The contract does not reflect the qualitative aspects that are core to providing holistic care and that there seems to be an endless unravelling of ‘the mysterious secrets… of the art of general practice’ that can reflect our true workload.2

Furthermore, within the context of swinging health and social care budgetary cuts is an expectation that more can be done in the community, that complex patients can easily be managed at home whilst there is no possibility of shifting money from secondary to primary care.

Resource the holistic approach

General practice is being driven by a public health agenda that has access to our patients through the medium of primary care’s IT systems and regards our patients as a ‘population laboratory’.3 In the rush to categorise, bureaucratise and incentivise the doctor-patient relationship we have ignored the many socio-medical dynamics that don’t suit the traditional bio-medical model. This diminishes our profession and gives us a contract that does not recognise what GPs do, nor values what they are good at – pragmatically working through patients’ multiple problems.
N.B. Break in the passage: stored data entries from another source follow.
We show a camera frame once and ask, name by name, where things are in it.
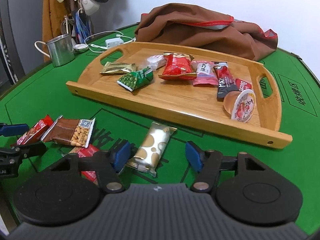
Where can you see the small round tin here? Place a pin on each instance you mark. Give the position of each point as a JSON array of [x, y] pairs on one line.
[[80, 48]]

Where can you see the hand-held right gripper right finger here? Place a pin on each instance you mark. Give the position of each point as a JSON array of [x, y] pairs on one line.
[[193, 157]]

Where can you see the gold dotted white snack packet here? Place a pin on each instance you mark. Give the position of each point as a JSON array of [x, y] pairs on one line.
[[152, 147]]

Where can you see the red and white snack packet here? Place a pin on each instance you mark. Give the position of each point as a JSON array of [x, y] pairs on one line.
[[35, 130]]

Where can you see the metal mug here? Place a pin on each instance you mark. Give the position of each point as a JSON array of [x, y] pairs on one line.
[[61, 52]]

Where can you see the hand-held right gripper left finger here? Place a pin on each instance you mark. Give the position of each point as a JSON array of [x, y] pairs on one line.
[[121, 155]]

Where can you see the orange-brown coat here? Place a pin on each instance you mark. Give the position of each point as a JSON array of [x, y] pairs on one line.
[[52, 17]]

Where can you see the green pea snack packet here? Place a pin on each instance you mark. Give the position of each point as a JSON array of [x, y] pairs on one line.
[[135, 80]]

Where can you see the small red biscuit packet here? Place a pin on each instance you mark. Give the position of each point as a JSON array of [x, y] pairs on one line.
[[243, 83]]

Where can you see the black and red stick packet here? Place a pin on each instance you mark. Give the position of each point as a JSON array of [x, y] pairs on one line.
[[223, 82]]

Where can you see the jelly cup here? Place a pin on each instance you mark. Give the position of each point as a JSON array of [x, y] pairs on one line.
[[242, 105]]

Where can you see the small white bag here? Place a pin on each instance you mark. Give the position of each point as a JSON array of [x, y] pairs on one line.
[[88, 5]]

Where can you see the pink snack packet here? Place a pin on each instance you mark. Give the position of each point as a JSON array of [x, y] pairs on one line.
[[205, 73]]

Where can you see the brown peanut snack packet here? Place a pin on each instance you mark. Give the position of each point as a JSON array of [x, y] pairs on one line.
[[67, 131]]

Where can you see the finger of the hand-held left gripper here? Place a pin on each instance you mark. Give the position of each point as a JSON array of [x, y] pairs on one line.
[[32, 148], [15, 129]]

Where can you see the brown cloth bag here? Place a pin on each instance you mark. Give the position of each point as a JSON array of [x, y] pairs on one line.
[[200, 27]]

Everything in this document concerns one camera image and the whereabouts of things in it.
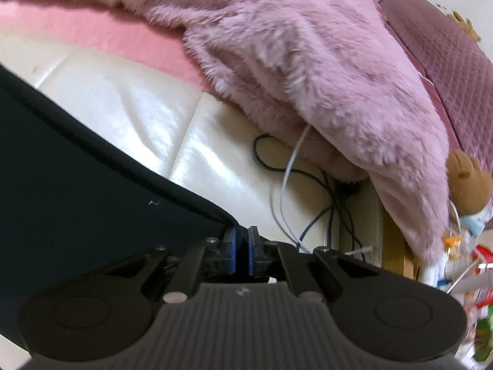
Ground colourful toy pile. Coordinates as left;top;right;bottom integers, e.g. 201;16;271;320
423;216;493;364

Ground mauve quilted headboard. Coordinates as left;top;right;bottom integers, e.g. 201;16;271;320
378;0;493;172

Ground cream leather bed bench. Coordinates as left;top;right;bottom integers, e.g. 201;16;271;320
0;31;383;258

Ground yellow plush toy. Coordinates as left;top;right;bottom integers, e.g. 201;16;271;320
446;9;483;42

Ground yellow wooden bed frame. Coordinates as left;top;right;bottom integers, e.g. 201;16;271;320
379;198;421;280

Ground brown teddy bear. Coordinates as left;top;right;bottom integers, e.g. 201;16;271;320
446;148;493;236

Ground pink bed sheet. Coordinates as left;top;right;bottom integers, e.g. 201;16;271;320
0;0;217;96

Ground black pants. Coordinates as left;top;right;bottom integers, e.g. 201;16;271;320
0;64;236;349

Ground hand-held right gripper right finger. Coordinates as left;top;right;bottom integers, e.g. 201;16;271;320
248;226;382;303

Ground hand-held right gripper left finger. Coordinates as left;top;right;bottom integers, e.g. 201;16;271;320
101;226;238;306

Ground pink fluffy blanket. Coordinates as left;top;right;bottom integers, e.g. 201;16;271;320
0;0;462;275

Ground black cable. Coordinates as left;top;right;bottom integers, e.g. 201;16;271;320
252;133;363;256
The contract should not be guided by political agendas – telling a patient to exercise more, for example, means little to their health if they cannot first afford their food or heating bills. What of child health and working with vulnerable families? This aspect of GP care has almost been eradicated. And wouldn’t it be great to have an attached social worker resourced to every practice?

There remain major challenges ahead to our contractual obligations if health and social care are to better integrate around children and elderly care services. Integrated care is a political imperative that is being monitored closely, but we will not improve on existing performance unless the contract can be be tailored. Future contracts must reflect changing health needs as much as they can, engage a broad range of GPs in its evolution and stay mindful of the way the NHS is developing.     

Dr Anne Mullin is a GP in Glasgow and a member of the Deep End practice group.


1 Mercer, SW, Guthrie B, Furler J, et al. Multimorbidity and the inverse care law in primary care. 2012. BMJ 344, e4152.

2 Heath, I.The mystery of general practice. 1995. London, Nuffield Provincial Hospitals Trust.

3 Shaw, S. E., & Greenhalgh, T. (2008). Best research—for what? Best health—for whom? A critical exploration of primary care research using discourse analysis. Soc Sci Med 66 (12):2506-519.